Not causing disease says pathologist

B.C. Ministry of Agriculture fish pathologist Gary Marty has previously dismissed concerns about the piscine reovirus, saying that in 2010, he found 75 per cent of tested farmed salmon were positive for piscine reovirus — but said there is no sign it is causing disease to farm-raised fish.

"Turns out, this is fairly common," Marty said in April. "The ‘O’ in reovirus, stands for ‘orphan.’ They're called orphans because they're viruses without a disease."

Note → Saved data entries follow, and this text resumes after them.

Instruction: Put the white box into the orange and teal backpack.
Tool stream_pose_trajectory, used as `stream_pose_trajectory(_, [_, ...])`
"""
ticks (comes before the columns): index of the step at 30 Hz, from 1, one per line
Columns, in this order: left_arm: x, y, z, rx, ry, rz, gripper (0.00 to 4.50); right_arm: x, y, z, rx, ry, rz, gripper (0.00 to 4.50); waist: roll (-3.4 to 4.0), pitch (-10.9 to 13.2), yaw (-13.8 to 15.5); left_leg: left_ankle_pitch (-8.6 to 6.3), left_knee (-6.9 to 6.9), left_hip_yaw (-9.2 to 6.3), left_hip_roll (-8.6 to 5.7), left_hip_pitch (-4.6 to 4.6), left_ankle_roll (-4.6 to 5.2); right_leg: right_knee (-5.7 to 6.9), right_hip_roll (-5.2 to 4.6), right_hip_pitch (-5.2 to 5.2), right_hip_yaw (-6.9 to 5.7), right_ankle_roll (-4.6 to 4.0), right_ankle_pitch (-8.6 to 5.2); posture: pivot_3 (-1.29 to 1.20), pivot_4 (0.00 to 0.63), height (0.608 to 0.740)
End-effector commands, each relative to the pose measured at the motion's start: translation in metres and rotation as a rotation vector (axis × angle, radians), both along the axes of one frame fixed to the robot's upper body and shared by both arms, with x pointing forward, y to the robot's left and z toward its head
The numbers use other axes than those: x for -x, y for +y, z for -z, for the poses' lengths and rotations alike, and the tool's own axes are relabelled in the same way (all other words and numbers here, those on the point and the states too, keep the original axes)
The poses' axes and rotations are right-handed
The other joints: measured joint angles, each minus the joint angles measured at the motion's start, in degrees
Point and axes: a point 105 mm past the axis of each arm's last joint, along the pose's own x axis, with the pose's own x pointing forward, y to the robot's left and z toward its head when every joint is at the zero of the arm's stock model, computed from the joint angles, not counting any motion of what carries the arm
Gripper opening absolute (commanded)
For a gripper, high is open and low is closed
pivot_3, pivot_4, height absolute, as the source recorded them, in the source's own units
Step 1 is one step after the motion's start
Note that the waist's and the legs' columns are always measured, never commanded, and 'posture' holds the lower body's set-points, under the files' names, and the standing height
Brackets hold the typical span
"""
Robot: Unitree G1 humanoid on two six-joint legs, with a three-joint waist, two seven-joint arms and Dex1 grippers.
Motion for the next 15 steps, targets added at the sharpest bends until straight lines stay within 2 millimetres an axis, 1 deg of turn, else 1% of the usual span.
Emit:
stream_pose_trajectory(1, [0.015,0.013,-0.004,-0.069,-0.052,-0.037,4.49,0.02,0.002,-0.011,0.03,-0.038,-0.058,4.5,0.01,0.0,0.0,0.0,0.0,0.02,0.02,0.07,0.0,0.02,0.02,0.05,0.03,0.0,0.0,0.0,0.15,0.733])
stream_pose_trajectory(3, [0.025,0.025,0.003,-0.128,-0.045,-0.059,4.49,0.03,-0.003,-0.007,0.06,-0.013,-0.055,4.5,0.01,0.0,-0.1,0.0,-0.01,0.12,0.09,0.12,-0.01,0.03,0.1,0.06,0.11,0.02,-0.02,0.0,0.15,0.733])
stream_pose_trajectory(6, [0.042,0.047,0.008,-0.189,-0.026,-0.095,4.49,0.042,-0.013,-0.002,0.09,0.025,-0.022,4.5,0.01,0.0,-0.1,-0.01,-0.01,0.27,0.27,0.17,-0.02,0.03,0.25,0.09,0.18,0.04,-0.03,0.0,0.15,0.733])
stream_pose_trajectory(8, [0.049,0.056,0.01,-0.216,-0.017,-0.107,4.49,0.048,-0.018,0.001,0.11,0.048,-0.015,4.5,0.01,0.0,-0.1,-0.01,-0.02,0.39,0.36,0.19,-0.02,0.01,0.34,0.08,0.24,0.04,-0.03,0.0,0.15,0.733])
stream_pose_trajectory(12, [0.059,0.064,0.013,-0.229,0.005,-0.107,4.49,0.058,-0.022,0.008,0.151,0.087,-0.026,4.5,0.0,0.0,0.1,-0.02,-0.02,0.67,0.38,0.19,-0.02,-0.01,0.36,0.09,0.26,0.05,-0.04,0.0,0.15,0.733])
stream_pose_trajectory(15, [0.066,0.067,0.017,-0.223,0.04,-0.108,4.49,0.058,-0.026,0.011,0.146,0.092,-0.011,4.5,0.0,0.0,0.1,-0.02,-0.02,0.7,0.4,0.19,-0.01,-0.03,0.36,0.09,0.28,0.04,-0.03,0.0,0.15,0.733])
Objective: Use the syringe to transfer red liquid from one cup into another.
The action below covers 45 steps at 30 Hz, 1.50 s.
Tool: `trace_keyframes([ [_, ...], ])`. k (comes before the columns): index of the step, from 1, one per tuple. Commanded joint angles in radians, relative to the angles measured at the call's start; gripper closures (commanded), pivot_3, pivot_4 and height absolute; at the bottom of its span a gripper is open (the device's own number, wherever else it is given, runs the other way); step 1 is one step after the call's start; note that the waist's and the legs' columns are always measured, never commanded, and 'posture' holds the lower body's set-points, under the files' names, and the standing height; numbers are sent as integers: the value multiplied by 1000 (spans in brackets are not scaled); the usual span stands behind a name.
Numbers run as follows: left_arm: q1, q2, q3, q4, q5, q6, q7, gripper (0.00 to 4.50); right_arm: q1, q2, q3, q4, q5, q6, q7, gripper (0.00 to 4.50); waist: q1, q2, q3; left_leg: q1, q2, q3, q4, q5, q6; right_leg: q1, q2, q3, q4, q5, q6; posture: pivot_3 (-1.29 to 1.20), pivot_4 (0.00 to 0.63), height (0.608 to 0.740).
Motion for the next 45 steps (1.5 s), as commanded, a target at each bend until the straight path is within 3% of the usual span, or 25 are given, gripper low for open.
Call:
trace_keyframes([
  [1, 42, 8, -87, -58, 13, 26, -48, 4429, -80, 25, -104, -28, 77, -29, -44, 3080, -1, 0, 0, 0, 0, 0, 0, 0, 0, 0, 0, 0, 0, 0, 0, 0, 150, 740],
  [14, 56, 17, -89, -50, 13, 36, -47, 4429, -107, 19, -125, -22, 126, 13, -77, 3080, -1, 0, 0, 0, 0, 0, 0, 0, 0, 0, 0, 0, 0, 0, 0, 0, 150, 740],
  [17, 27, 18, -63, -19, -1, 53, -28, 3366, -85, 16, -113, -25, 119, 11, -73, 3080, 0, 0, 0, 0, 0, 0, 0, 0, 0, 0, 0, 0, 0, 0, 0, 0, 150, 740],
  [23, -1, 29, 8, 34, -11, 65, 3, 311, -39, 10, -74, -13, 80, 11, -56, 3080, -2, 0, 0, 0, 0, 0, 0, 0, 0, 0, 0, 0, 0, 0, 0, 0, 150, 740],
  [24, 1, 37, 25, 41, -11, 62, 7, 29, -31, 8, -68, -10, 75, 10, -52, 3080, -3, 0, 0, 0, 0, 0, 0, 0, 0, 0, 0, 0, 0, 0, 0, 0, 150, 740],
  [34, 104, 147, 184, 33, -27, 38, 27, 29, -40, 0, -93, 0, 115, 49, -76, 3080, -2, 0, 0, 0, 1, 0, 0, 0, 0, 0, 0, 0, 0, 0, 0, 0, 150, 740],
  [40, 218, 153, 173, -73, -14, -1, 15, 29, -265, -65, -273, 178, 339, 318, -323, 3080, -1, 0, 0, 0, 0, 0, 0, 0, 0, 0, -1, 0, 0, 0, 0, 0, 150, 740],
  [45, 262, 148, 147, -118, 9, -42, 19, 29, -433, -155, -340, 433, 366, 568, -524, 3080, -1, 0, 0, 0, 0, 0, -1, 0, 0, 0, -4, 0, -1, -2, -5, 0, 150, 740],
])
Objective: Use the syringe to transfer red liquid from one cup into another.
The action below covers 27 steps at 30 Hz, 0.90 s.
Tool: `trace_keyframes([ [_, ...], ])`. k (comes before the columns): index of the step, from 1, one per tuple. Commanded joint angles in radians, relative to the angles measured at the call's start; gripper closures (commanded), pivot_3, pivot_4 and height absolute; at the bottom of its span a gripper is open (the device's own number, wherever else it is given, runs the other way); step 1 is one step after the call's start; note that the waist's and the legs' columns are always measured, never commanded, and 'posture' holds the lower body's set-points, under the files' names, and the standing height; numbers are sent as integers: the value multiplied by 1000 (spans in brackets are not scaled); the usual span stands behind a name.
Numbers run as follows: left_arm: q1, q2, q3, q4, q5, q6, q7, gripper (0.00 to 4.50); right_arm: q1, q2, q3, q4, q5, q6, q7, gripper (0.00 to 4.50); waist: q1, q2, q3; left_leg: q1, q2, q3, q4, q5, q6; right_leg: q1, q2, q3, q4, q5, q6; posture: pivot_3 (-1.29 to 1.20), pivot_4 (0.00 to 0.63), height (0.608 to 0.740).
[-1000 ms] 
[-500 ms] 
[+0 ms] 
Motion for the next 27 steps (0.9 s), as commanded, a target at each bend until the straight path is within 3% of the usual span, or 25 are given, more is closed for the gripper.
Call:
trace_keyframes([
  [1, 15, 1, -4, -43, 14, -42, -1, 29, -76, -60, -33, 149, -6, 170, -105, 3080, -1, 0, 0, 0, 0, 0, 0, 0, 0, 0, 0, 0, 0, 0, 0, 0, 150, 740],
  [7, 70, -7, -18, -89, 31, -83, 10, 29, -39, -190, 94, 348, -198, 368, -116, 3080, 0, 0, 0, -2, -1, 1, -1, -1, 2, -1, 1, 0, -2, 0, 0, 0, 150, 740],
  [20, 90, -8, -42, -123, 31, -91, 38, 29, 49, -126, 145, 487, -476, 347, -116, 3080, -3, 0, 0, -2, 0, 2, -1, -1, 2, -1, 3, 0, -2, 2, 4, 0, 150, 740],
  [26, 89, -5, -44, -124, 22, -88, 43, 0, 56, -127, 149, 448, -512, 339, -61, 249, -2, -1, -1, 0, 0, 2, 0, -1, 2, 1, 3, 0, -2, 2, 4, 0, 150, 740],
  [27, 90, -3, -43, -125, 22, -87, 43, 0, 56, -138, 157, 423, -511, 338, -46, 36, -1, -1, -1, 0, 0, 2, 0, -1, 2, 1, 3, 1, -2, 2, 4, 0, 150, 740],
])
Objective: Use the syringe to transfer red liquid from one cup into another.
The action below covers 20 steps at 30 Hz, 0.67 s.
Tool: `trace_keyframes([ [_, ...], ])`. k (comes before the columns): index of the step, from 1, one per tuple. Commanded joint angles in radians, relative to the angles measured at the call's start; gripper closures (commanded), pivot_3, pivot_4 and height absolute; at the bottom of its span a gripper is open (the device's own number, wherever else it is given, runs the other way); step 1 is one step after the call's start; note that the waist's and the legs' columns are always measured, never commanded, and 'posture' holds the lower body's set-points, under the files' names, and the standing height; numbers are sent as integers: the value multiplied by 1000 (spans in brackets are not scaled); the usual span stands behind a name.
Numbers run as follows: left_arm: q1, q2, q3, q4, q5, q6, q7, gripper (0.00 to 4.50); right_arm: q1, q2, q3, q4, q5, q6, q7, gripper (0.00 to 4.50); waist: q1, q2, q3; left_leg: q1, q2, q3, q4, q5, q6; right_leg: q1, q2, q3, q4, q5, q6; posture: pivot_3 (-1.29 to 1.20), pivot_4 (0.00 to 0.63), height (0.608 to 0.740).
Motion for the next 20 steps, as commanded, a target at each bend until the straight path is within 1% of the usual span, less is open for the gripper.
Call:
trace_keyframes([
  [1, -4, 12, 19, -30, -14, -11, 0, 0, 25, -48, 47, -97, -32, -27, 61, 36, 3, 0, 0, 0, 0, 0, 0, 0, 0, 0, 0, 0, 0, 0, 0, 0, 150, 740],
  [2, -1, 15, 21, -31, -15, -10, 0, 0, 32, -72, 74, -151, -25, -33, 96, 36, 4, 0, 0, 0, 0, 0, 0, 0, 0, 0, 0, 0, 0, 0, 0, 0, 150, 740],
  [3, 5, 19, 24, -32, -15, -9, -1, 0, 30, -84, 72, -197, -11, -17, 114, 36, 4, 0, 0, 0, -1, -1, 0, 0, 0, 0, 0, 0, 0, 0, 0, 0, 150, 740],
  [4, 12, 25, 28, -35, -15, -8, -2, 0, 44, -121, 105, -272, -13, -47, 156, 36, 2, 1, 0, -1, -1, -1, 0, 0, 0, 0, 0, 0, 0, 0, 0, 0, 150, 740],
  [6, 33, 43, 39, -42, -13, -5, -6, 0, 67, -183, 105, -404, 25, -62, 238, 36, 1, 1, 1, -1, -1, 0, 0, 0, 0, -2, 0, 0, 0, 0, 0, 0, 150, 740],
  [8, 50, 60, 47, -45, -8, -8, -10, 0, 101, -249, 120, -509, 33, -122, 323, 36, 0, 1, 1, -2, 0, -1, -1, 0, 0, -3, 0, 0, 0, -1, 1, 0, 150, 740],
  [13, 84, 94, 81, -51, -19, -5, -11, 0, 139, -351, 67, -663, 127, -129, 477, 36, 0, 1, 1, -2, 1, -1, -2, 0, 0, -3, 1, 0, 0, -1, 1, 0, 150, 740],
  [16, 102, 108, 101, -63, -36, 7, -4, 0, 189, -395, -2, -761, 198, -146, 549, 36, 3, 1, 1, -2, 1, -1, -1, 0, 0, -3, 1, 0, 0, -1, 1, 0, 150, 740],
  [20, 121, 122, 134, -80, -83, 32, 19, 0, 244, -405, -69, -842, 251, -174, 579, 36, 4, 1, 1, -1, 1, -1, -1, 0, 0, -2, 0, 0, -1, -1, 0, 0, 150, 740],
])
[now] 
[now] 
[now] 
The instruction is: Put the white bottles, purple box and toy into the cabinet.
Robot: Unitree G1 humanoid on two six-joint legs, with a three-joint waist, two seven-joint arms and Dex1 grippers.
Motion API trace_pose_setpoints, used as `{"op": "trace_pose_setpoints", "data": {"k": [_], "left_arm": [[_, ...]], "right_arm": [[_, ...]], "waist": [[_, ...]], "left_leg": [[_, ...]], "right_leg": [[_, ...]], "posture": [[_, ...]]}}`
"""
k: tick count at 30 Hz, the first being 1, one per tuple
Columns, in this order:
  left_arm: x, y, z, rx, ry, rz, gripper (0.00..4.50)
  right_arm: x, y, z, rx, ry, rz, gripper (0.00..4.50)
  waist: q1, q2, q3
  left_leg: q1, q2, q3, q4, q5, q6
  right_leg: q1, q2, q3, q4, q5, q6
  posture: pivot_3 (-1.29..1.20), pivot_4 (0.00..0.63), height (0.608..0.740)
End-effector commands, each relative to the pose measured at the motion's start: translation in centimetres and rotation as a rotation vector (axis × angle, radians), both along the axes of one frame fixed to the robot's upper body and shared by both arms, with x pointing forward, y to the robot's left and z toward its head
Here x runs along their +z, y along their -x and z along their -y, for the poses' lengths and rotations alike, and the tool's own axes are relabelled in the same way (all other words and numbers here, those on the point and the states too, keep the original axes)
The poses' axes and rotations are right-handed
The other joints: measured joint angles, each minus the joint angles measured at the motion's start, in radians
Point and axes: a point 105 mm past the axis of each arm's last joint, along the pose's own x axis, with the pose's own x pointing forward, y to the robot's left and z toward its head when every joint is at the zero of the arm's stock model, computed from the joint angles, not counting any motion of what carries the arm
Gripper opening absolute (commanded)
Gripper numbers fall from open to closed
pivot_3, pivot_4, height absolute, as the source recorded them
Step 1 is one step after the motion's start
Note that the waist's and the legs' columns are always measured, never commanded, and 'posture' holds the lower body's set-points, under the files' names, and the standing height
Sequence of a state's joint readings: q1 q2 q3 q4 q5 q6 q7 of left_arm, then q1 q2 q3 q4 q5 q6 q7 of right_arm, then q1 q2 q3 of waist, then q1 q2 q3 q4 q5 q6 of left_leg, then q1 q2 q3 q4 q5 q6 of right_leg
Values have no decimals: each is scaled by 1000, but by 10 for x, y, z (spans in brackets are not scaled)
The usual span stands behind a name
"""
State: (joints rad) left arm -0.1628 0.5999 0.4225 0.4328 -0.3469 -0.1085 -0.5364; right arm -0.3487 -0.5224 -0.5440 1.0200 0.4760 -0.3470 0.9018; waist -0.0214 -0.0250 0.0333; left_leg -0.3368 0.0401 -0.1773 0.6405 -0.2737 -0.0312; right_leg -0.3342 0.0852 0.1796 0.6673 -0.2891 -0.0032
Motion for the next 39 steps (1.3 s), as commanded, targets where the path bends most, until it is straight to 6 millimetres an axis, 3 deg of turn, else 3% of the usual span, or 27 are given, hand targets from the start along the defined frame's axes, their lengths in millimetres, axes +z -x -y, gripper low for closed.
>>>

In April, biologist and activist Alexandra Morton said her testing found the virus on farmed salmon sold in B.C. supermarkets but the test results have been dismissed by the government and the industry as unreliable.

In some literature, the reovirus has been linked to the fish disease HSMI (heart and skeletal muscle inflammation), and Morton said she believes a weak heart could explain why some wild salmon never make it up stream.

But the fish farm industry says the evidence linking the virus with HSMI is weak and have also dismissed claims that the virus is a threat to farmed or wild fish stocks in B.C.

Experts say the virus is not harmful to humans.